As Archbishop of Buenos Aires, Jorge Mario Bergoglio was not always on friendly terms with Argentina’s political leaders. On one famous occasion in 2004, he preached a sermon denouncing “dishonest and mediocre” politics with President Néstor Kirchner sitting in the congregation.
Presidents come and go, but even after his elevation to the papacy Francis has not shied away from conflict with Argentina’s rulers. That is one subtext to the Pope’s visit to Chile next week: the absence of Argentina’s President Mauricio Macri. The difficult relationship between the two leaders is well-documented, and serves as another example of Pope Francis’s place in the politics of his homeland: as an internal critic, usually at cross-purposes with the ruling party.
It is not just hostility but awkwardness which characterises the Pope’s relationship with Macri. For instance, in 2016 the president donated 16,666,000 pesos (£853,000) to the Pope’s educational foundation, Scholas Occurentes. Francis rejected it: “I don’t like the 666,” he wrote back, according to Vatican Insider.
There was another reason: Francis told Scholas Occurentes that they shouldn’t be accepting money from the Argentine government when the population had so many pressing needs. Macri’s own background may have increased the Pope’s sense that this money was being used irresponsibly: the president is the son of a millionaire, and he still spends his leisure time at exclusive parties of the wealthy.
He is also something of a showman: he likes to perform as Freddie Mercury, leading to a near-death experience at his second wedding in 2010, when he swallowed his fake moustache and was only saved form choking by the intervention of the Buenos Aires health minister.
There is a ready-made leftist critique of Macri as a president for the rich. Macri has “a neo-liberal, pro-business approach,” says an Argentine observer. “He has encouraged businesses to invest in Argentina.”
That contrasts with Néstor Kirchner, and his wife Cristina, who succeeded him as president. The Kirchners were more hostile to business and had a connection to the poor which more than verged on populism. Cristina Kirchner was “hugely popular in the slums,” my Argentine acquaintance says. “She espouses a clientelismo where she pays for days out for them to attend marches, and infamously feeds them choripans [chorizo sandwiches] to agitate in favour of her.” Archbishop Bergoglio wanted to remain close to the poor, but he saw this as a spiritual mission rather than as a way to gain political clout, and mistrusted the Kirchners’ political tactics.

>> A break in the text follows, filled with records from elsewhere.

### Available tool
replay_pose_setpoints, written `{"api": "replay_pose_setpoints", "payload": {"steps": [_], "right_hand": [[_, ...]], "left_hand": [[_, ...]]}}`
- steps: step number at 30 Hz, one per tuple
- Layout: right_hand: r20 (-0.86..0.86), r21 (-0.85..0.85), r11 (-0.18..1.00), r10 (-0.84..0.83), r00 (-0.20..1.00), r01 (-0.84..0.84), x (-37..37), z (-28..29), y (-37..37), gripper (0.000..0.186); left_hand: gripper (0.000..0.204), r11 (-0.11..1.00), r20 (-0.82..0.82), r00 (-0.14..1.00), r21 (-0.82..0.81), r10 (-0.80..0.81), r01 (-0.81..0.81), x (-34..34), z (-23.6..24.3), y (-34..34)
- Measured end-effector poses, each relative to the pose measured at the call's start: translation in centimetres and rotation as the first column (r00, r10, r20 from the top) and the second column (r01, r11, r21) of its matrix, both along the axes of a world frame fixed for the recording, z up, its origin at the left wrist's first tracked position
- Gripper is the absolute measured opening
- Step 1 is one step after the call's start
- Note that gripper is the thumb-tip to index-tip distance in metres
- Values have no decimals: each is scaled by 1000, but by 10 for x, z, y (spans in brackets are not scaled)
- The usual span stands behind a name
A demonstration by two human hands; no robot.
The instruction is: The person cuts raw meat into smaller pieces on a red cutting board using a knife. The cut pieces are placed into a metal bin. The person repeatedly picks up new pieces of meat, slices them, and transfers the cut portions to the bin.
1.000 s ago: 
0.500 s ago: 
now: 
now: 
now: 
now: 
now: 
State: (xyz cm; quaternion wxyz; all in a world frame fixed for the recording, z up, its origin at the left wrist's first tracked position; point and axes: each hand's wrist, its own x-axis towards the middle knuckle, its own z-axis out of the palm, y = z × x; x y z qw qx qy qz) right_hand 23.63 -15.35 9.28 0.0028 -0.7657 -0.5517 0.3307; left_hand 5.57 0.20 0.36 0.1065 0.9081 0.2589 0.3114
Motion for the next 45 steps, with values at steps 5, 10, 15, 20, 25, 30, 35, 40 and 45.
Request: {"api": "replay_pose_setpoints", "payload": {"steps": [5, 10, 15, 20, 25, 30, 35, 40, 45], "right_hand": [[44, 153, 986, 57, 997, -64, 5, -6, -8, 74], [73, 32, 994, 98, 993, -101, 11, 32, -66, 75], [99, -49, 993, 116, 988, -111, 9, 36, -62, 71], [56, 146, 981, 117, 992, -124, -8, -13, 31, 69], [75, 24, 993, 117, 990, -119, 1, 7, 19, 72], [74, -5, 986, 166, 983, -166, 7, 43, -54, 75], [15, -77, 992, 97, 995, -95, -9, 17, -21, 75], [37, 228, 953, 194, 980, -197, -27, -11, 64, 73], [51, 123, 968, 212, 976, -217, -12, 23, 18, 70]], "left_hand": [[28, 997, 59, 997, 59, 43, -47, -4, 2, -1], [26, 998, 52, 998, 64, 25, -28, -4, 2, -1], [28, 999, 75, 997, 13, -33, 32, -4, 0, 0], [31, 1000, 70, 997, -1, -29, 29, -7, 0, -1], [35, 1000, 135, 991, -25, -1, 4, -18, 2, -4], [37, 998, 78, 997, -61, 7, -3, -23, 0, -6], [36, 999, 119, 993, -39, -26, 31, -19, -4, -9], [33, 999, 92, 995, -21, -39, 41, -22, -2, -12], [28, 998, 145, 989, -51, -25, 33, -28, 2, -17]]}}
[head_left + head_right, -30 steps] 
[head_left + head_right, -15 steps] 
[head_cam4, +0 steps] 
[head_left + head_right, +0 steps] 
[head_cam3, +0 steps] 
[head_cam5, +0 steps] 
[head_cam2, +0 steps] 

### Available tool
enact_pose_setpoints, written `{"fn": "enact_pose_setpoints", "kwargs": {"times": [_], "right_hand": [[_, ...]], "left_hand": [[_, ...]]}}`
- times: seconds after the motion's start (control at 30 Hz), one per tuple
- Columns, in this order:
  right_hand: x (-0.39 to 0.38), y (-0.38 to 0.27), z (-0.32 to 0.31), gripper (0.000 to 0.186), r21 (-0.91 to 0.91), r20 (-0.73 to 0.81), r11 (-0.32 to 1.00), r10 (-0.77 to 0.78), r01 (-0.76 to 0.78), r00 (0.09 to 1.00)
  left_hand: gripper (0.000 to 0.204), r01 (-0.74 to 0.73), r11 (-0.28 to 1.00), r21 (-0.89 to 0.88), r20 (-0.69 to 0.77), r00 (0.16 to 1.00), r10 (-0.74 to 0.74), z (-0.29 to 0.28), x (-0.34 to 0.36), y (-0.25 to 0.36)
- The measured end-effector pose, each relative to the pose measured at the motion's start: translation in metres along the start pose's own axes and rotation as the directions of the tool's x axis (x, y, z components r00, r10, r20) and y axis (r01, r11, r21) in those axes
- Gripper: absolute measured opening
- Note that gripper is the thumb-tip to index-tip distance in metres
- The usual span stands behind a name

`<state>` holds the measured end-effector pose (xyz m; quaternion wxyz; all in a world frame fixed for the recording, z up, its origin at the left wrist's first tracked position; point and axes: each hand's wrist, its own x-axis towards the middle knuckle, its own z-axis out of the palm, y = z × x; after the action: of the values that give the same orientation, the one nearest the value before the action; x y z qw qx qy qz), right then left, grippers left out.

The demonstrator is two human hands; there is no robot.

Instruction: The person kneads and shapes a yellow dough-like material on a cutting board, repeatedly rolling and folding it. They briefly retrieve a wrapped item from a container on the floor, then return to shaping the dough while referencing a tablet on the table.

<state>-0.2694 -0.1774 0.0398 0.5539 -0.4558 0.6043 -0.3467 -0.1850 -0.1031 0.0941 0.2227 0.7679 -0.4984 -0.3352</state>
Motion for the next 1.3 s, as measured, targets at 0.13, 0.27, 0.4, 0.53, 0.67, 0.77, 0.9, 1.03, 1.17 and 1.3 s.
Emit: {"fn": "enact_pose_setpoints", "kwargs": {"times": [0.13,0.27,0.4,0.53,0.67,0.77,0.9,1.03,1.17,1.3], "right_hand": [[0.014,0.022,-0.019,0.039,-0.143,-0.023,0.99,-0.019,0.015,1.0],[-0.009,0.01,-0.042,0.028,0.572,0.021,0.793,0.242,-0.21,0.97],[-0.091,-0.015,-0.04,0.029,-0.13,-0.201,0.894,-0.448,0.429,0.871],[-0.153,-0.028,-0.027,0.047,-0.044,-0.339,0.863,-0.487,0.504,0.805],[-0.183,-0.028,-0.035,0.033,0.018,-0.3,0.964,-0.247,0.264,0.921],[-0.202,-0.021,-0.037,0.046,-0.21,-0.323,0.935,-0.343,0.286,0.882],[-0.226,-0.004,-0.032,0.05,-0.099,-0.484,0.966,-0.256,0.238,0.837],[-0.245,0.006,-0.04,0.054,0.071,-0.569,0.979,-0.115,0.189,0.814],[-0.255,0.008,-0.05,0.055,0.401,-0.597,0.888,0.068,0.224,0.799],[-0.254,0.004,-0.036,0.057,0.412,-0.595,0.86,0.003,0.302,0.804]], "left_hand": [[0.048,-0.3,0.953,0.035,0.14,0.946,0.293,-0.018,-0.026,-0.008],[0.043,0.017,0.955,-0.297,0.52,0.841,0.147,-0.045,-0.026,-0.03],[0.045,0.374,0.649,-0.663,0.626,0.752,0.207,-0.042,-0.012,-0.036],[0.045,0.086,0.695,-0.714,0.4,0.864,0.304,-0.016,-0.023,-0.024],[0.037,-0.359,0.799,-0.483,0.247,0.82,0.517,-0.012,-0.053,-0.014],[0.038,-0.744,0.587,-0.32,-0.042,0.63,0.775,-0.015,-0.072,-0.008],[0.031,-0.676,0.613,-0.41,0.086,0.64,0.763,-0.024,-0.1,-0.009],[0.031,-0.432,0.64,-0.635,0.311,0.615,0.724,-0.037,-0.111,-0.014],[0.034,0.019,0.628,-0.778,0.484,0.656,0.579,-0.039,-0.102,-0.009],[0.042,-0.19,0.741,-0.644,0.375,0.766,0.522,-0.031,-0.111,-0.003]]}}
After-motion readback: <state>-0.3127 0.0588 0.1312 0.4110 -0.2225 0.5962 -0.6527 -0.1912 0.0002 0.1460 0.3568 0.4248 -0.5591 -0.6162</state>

In Macri’s case, it is easy to see what the Pope’s objections might be. “Some people,” Francis wrote in Evangelii Gaudium, “continue to defend trickle-down theories which assume that economic growth, encouraged by a free market, will inevitably succeed in bringing about greater justice and inclusiveness in the world.” Perhaps Macri would not recognise himself in that description, but he is certainly a kind of free-marketeer: the Economist has enthusiastically backed him as the man to “liberalise labour laws” and “end Argentina’s isolation from the international credit markets”.
Whether Macri’s market reforms – cutting the budget deficit; removing subsidies and tariffs; dealing with foreign creditors – have worked is another matter. Macri’s supporters say he is bringing the economy into a sustainable position and that the poverty rate is falling. His critics say the poverty rate is rising. These debates are hampered by two things: first, that the Kirchner government stopped publishing poverty statistics, and second, that Argentina is treated by all sides as exemplifying their economic theories, whether free-market or socialist.
At the same time, the Pope’s reservations about Macri may be nothing personal. “I don’t have any problem with Macri,” Francis told La Nación in 2016. “He is a noble person.” The two agree about the war on drugs.
But perhaps the main reason Francis wants to stay away from Argentine politics is his fear that he would be used by the administration – whoever is in charge – to shore up their power. Francis’s attitude is strongly anti-elitist. It would make sense for him to keep the Argentine ruling class at arm’s length. Perhaps only in retirement, if that ever came, could Pope Francis return and be at peace with Argentina’s rulers.